┏━━

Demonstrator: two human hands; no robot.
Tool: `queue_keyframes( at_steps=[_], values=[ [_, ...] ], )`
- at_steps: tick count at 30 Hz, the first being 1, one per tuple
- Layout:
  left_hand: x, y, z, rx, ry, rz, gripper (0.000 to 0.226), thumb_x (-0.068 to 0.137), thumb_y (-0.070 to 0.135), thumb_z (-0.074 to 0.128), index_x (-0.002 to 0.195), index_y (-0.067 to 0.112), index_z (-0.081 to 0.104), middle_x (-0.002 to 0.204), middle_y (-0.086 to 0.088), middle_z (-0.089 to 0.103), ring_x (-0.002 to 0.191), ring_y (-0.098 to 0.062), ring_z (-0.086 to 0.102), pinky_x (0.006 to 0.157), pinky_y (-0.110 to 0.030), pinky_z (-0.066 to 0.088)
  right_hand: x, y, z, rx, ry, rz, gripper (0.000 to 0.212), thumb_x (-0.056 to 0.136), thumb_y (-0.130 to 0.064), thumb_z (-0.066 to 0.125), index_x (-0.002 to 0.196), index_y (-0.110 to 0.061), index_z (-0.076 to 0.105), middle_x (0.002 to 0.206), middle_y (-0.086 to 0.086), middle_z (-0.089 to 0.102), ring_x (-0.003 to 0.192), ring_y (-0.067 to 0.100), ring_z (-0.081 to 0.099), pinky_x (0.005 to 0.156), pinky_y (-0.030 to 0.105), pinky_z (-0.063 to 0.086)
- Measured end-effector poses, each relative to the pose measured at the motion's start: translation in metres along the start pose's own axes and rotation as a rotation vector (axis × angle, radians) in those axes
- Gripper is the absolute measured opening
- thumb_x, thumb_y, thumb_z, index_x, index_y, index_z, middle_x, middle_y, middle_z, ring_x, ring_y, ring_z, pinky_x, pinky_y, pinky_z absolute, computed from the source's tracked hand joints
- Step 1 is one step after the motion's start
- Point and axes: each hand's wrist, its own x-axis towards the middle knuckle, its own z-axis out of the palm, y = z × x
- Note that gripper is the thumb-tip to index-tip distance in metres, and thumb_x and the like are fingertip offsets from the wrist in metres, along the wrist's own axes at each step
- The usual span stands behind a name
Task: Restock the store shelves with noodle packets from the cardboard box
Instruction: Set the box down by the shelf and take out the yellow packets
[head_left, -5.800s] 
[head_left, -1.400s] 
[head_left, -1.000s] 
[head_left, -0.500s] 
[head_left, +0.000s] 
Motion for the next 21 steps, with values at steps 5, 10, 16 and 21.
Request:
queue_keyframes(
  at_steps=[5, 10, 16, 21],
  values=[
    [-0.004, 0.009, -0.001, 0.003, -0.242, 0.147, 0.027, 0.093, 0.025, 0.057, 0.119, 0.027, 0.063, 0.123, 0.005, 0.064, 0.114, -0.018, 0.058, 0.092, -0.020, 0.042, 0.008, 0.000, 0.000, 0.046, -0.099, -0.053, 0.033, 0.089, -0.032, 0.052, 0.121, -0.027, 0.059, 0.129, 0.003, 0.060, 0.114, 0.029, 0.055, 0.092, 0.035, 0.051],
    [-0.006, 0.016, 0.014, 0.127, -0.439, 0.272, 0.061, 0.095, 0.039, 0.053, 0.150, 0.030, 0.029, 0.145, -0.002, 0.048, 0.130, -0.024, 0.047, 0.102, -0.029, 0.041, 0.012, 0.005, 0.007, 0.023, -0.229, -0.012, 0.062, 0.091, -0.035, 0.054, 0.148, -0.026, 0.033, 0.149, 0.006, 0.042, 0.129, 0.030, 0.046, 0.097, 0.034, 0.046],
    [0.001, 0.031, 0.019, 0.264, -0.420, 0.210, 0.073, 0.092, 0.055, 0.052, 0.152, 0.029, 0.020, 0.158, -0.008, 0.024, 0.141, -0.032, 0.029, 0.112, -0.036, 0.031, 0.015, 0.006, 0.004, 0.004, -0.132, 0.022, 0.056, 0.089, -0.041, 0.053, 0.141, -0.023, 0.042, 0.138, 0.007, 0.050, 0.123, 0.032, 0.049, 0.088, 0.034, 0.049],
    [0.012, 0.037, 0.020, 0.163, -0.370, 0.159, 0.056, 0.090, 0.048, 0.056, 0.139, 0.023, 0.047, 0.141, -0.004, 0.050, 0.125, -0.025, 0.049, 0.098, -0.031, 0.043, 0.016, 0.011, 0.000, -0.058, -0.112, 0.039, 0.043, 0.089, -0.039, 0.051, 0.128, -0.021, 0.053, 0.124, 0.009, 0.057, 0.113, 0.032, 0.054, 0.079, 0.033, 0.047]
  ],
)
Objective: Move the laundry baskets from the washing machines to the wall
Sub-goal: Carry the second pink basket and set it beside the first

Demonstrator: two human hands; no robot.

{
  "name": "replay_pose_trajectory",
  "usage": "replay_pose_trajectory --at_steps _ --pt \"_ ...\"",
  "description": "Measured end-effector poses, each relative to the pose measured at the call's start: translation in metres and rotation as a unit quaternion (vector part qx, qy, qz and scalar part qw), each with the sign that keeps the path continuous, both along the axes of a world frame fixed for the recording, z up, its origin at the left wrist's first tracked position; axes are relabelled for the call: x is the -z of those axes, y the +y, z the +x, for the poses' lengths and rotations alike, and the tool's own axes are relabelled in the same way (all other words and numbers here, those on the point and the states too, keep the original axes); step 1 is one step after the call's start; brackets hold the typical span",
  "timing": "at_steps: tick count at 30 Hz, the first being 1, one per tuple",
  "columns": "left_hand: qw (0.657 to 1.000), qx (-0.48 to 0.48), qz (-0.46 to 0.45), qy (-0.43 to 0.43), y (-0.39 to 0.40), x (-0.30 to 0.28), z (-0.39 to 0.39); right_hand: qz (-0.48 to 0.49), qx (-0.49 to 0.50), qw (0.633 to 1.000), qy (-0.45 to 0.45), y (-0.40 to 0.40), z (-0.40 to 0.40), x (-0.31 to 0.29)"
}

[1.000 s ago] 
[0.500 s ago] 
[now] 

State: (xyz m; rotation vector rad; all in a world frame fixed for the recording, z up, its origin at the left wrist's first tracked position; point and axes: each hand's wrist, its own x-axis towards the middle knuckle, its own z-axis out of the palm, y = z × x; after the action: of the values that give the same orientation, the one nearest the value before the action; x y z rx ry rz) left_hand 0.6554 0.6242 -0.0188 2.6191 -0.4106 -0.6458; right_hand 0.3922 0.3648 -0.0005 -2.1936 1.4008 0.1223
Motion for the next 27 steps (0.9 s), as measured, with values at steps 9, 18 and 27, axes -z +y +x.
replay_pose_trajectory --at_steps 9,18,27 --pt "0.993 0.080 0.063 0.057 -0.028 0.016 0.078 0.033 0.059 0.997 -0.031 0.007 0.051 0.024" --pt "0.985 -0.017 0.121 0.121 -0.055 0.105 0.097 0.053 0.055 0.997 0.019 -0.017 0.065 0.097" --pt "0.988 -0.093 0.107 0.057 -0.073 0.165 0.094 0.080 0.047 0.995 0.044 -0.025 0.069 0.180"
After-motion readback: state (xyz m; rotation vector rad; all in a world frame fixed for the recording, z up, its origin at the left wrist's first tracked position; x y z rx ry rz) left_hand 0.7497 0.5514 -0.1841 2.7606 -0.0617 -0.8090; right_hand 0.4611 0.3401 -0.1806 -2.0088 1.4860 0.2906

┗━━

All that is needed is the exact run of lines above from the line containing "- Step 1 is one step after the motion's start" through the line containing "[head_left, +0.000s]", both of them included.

- Step 1 is one step after the motion's start
- Point and axes: each hand's wrist, its own x-axis towards the middle knuckle, its own z-axis out of the palm, y = z × x
- Note that gripper is the thumb-tip to index-tip distance in metres, and thumb_x and the like are fingertip offsets from the wrist in metres, along the wrist's own axes at each step
- The usual span stands behind a name
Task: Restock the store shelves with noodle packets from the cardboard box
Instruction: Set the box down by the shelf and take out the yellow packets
[head_left, -5.800s] 
[head_left, -1.400s] 
[head_left, -1.000s] 
[head_left, -0.500s] 
[head_left, +0.000s] 

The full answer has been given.